#### [Provided entries]
- Opening Delimiter -

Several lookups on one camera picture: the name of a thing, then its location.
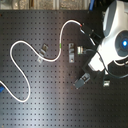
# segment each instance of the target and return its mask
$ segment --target white cable
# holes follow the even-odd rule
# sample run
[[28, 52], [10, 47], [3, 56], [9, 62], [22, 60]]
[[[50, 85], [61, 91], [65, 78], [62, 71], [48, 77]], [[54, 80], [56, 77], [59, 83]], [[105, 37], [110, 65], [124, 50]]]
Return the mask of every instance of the white cable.
[[11, 48], [10, 48], [10, 57], [11, 57], [11, 60], [12, 60], [12, 62], [14, 63], [14, 65], [18, 68], [18, 70], [21, 72], [21, 74], [22, 74], [23, 77], [25, 78], [25, 80], [26, 80], [26, 82], [27, 82], [27, 85], [28, 85], [28, 96], [27, 96], [27, 98], [26, 98], [25, 100], [20, 100], [20, 99], [18, 99], [16, 96], [14, 96], [14, 94], [8, 89], [8, 87], [7, 87], [2, 81], [0, 81], [0, 84], [2, 84], [2, 85], [6, 88], [6, 90], [10, 93], [10, 95], [11, 95], [14, 99], [16, 99], [17, 101], [22, 102], [22, 103], [23, 103], [23, 102], [26, 102], [26, 101], [29, 99], [29, 97], [30, 97], [30, 92], [31, 92], [31, 90], [30, 90], [30, 89], [31, 89], [31, 88], [30, 88], [30, 84], [29, 84], [29, 81], [28, 81], [26, 75], [25, 75], [24, 72], [21, 70], [21, 68], [17, 65], [16, 61], [13, 59], [12, 50], [13, 50], [14, 46], [17, 45], [17, 44], [20, 44], [20, 43], [26, 44], [26, 45], [27, 45], [28, 47], [30, 47], [30, 49], [31, 49], [38, 57], [40, 57], [41, 59], [43, 59], [43, 60], [45, 60], [45, 61], [48, 61], [48, 62], [54, 62], [54, 61], [56, 61], [56, 60], [60, 57], [60, 54], [61, 54], [61, 39], [62, 39], [62, 33], [63, 33], [63, 29], [64, 29], [65, 25], [68, 24], [68, 23], [76, 23], [76, 24], [78, 24], [78, 25], [81, 26], [81, 24], [80, 24], [79, 22], [75, 21], [75, 20], [68, 20], [67, 22], [64, 23], [64, 25], [62, 26], [61, 31], [60, 31], [60, 38], [59, 38], [59, 54], [58, 54], [58, 56], [57, 56], [55, 59], [50, 60], [50, 59], [46, 59], [46, 58], [42, 57], [40, 54], [37, 53], [37, 51], [36, 51], [30, 44], [28, 44], [28, 43], [25, 42], [25, 41], [17, 41], [17, 42], [15, 42], [15, 43], [11, 46]]

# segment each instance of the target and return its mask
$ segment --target optical breadboard
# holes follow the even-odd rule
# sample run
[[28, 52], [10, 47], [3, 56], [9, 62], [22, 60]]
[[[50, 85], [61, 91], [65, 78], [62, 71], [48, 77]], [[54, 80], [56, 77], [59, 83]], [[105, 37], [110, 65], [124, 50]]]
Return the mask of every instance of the optical breadboard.
[[[24, 40], [36, 51], [46, 44], [45, 57], [55, 58], [60, 30], [67, 20], [84, 23], [103, 35], [100, 11], [0, 11], [0, 80], [18, 98], [27, 97], [28, 87], [10, 59], [12, 44]], [[69, 63], [70, 43], [74, 44], [74, 63]], [[16, 45], [13, 57], [30, 82], [31, 95], [20, 103], [6, 89], [0, 93], [0, 128], [128, 128], [128, 78], [111, 78], [110, 86], [103, 87], [100, 75], [79, 89], [73, 86], [84, 74], [82, 67], [91, 55], [78, 55], [77, 46], [92, 45], [73, 23], [64, 28], [62, 53], [55, 62], [39, 63], [28, 46]], [[116, 75], [128, 73], [127, 67], [114, 63], [109, 70]]]

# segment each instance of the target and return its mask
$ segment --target white plastic casing
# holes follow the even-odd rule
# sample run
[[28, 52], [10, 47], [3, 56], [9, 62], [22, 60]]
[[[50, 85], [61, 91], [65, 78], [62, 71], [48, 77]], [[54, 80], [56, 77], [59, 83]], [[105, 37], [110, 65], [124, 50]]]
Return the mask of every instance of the white plastic casing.
[[[101, 54], [103, 61], [108, 66], [109, 63], [111, 63], [113, 60], [122, 60], [126, 57], [120, 57], [115, 49], [115, 40], [117, 35], [124, 30], [128, 30], [128, 15], [124, 12], [124, 2], [117, 1], [117, 7], [116, 12], [114, 16], [114, 20], [112, 23], [112, 27], [110, 30], [110, 33], [107, 37], [105, 37], [101, 43], [101, 45], [98, 46], [97, 51]], [[108, 17], [109, 9], [107, 10], [103, 29], [106, 29], [106, 18]], [[104, 69], [104, 66], [100, 60], [99, 55], [96, 53], [94, 57], [91, 59], [89, 66], [94, 71], [102, 71]]]

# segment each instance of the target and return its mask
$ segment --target circular eye
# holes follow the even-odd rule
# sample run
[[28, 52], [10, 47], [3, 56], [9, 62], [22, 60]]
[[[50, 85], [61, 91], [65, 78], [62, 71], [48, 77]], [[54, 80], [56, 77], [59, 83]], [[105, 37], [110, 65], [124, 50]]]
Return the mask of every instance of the circular eye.
[[115, 40], [116, 52], [119, 56], [125, 57], [128, 55], [128, 31], [121, 31]]
[[124, 41], [122, 42], [122, 44], [123, 44], [124, 47], [126, 47], [126, 46], [128, 45], [128, 42], [127, 42], [126, 40], [124, 40]]

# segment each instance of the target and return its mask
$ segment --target black breadboard
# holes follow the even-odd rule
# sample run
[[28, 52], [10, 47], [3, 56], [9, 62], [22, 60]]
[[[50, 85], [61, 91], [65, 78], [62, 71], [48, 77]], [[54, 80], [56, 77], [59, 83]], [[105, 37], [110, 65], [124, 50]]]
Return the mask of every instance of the black breadboard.
[[[11, 45], [24, 40], [39, 51], [46, 44], [45, 57], [55, 58], [61, 27], [70, 19], [103, 34], [101, 12], [0, 11], [0, 80], [18, 98], [27, 97], [28, 87], [10, 59]], [[26, 45], [14, 48], [13, 56], [31, 84], [31, 96], [27, 102], [19, 103], [5, 89], [0, 93], [0, 128], [128, 128], [128, 78], [111, 79], [110, 87], [103, 87], [100, 76], [76, 89], [73, 83], [83, 75], [82, 66], [90, 53], [77, 55], [75, 50], [75, 62], [69, 63], [69, 43], [75, 47], [92, 46], [80, 27], [69, 23], [63, 32], [62, 54], [56, 62], [40, 64]], [[109, 68], [118, 75], [128, 73], [127, 68], [114, 63]]]

- Closing Delimiter -

#### [Task statement]
Transcribe every line from the records above without alteration, and leave out the images.

#### [Task response]
Several lookups on one camera picture: the name of a thing, then its location.
# segment each instance of the target and return its mask
$ segment --target white cable
# holes follow the even-odd rule
# sample run
[[28, 52], [10, 47], [3, 56], [9, 62], [22, 60]]
[[[50, 85], [61, 91], [65, 78], [62, 71], [48, 77]], [[54, 80], [56, 77], [59, 83]], [[105, 37], [110, 65], [124, 50]]]
Return the mask of every instance of the white cable.
[[11, 48], [10, 48], [10, 57], [11, 57], [11, 60], [12, 60], [12, 62], [14, 63], [14, 65], [18, 68], [18, 70], [21, 72], [21, 74], [22, 74], [23, 77], [25, 78], [25, 80], [26, 80], [26, 82], [27, 82], [27, 85], [28, 85], [28, 96], [27, 96], [27, 98], [26, 98], [25, 100], [20, 100], [20, 99], [18, 99], [16, 96], [14, 96], [14, 94], [8, 89], [8, 87], [7, 87], [2, 81], [0, 81], [0, 84], [2, 84], [2, 85], [6, 88], [6, 90], [10, 93], [10, 95], [11, 95], [14, 99], [16, 99], [17, 101], [22, 102], [22, 103], [23, 103], [23, 102], [26, 102], [26, 101], [29, 99], [29, 97], [30, 97], [30, 92], [31, 92], [31, 90], [30, 90], [30, 89], [31, 89], [31, 88], [30, 88], [30, 84], [29, 84], [29, 81], [28, 81], [26, 75], [25, 75], [24, 72], [21, 70], [21, 68], [17, 65], [16, 61], [13, 59], [12, 50], [13, 50], [14, 46], [17, 45], [17, 44], [20, 44], [20, 43], [26, 44], [26, 45], [27, 45], [28, 47], [30, 47], [30, 49], [31, 49], [38, 57], [40, 57], [41, 59], [43, 59], [43, 60], [45, 60], [45, 61], [48, 61], [48, 62], [54, 62], [54, 61], [56, 61], [56, 60], [60, 57], [60, 54], [61, 54], [61, 39], [62, 39], [62, 33], [63, 33], [63, 29], [64, 29], [65, 25], [68, 24], [68, 23], [76, 23], [76, 24], [78, 24], [78, 25], [81, 26], [81, 24], [80, 24], [79, 22], [75, 21], [75, 20], [68, 20], [67, 22], [64, 23], [64, 25], [62, 26], [61, 31], [60, 31], [60, 38], [59, 38], [59, 54], [58, 54], [58, 56], [57, 56], [55, 59], [50, 60], [50, 59], [46, 59], [46, 58], [42, 57], [40, 54], [37, 53], [37, 51], [36, 51], [30, 44], [28, 44], [28, 43], [25, 42], [25, 41], [17, 41], [17, 42], [15, 42], [15, 43], [11, 46]]

# segment each instance of the target and return its mask
$ segment --target optical breadboard
# holes follow the even-odd rule
# sample run
[[28, 52], [10, 47], [3, 56], [9, 62], [22, 60]]
[[[50, 85], [61, 91], [65, 78], [62, 71], [48, 77]], [[54, 80], [56, 77], [59, 83]], [[105, 37], [110, 65], [124, 50]]]
Return the mask of every instance of the optical breadboard.
[[[24, 40], [36, 51], [46, 44], [45, 57], [55, 58], [60, 30], [67, 20], [84, 23], [103, 35], [100, 11], [0, 11], [0, 80], [18, 98], [27, 97], [28, 87], [10, 59], [12, 44]], [[69, 63], [70, 43], [74, 44], [74, 63]], [[16, 45], [13, 57], [30, 82], [31, 95], [20, 103], [6, 89], [0, 93], [0, 128], [128, 128], [128, 78], [111, 78], [110, 86], [103, 87], [100, 75], [79, 89], [73, 86], [84, 74], [82, 67], [91, 55], [78, 55], [77, 46], [92, 45], [73, 23], [64, 28], [62, 53], [55, 62], [39, 63], [28, 46]], [[116, 75], [128, 73], [127, 67], [114, 63], [109, 70]]]

# segment each instance of the target and return its mask
$ segment --target white plastic casing
# holes follow the even-odd rule
# sample run
[[28, 52], [10, 47], [3, 56], [9, 62], [22, 60]]
[[[50, 85], [61, 91], [65, 78], [62, 71], [48, 77]], [[54, 80], [56, 77], [59, 83]], [[105, 37], [110, 65], [124, 50]]]
Return the mask of every instance of the white plastic casing.
[[[101, 54], [103, 61], [108, 66], [109, 63], [111, 63], [113, 60], [122, 60], [126, 57], [120, 57], [115, 49], [115, 40], [117, 35], [124, 30], [128, 30], [128, 15], [124, 12], [124, 2], [117, 1], [117, 7], [116, 12], [114, 16], [114, 20], [112, 23], [112, 27], [110, 30], [110, 33], [107, 37], [105, 37], [101, 43], [101, 45], [98, 46], [97, 51]], [[108, 17], [109, 9], [107, 10], [103, 29], [106, 29], [106, 18]], [[104, 69], [104, 66], [100, 60], [99, 55], [96, 53], [94, 57], [91, 59], [89, 66], [94, 71], [102, 71]]]

# segment each instance of the target and return its mask
$ segment --target circular eye
# holes follow the even-odd rule
# sample run
[[28, 52], [10, 47], [3, 56], [9, 62], [22, 60]]
[[[50, 85], [61, 91], [65, 78], [62, 71], [48, 77]], [[54, 80], [56, 77], [59, 83]], [[105, 37], [110, 65], [124, 50]]]
Return the mask of every instance of the circular eye.
[[115, 40], [116, 52], [119, 56], [125, 57], [128, 55], [128, 31], [121, 31]]
[[124, 41], [122, 42], [122, 44], [123, 44], [124, 47], [126, 47], [126, 46], [128, 45], [128, 42], [127, 42], [126, 40], [124, 40]]

# segment each instance of the target and return its mask
$ segment --target black breadboard
# holes follow the even-odd rule
# sample run
[[28, 52], [10, 47], [3, 56], [9, 62], [22, 60]]
[[[50, 85], [61, 91], [65, 78], [62, 71], [48, 77]], [[54, 80], [56, 77], [59, 83]], [[105, 37], [110, 65], [124, 50]]]
Return the mask of every instance of the black breadboard.
[[[11, 45], [24, 40], [39, 51], [46, 44], [45, 57], [55, 58], [61, 27], [70, 19], [103, 34], [101, 12], [0, 11], [0, 80], [18, 98], [27, 97], [28, 87], [10, 59]], [[26, 45], [14, 48], [13, 56], [31, 84], [31, 96], [27, 102], [19, 103], [5, 89], [0, 93], [0, 128], [128, 128], [128, 78], [111, 79], [110, 87], [103, 87], [100, 76], [76, 89], [73, 83], [83, 75], [82, 66], [90, 53], [77, 55], [75, 50], [75, 62], [69, 63], [69, 43], [75, 47], [92, 46], [80, 27], [69, 23], [63, 32], [62, 54], [56, 62], [40, 64]], [[109, 68], [118, 75], [128, 73], [127, 68], [114, 63]]]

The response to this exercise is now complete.